START DATA

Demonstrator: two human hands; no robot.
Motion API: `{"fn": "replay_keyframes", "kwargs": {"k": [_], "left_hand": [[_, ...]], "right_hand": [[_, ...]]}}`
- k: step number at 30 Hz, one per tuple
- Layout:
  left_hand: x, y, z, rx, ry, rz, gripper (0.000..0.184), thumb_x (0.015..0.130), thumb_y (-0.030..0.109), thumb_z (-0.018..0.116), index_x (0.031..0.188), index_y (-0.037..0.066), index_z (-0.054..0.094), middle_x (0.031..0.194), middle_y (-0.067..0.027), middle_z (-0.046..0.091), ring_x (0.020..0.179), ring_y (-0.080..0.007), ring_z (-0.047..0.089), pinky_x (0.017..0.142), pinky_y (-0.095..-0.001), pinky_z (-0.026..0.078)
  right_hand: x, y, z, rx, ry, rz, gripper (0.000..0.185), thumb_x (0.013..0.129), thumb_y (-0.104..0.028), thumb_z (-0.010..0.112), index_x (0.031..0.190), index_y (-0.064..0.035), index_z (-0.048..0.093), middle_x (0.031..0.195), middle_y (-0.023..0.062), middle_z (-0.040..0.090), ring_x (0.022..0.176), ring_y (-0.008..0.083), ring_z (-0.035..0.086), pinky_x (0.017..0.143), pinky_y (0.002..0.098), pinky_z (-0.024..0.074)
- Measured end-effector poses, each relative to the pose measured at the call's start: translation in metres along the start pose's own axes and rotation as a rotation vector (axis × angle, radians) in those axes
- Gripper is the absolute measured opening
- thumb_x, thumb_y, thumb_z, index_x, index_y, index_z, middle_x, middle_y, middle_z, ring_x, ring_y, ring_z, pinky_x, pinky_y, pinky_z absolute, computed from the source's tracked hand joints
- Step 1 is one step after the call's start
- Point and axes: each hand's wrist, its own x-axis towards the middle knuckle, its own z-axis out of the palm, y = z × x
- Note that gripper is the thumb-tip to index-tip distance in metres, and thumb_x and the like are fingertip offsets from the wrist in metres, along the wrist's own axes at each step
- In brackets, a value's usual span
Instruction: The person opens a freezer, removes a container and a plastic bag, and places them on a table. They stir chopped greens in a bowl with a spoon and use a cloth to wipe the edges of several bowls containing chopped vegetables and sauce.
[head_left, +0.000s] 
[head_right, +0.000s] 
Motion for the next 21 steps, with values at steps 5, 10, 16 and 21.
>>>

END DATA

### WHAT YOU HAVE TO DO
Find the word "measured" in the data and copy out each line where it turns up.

### SOLUTION TO THE EXERCISE
- Measured end-effector poses, each relative to the pose measured at the call's start: translation in metres along the start pose's own axes and rotation as a rotation vector (axis × angle, radians) in those axes
- Gripper is the absolute measured opening

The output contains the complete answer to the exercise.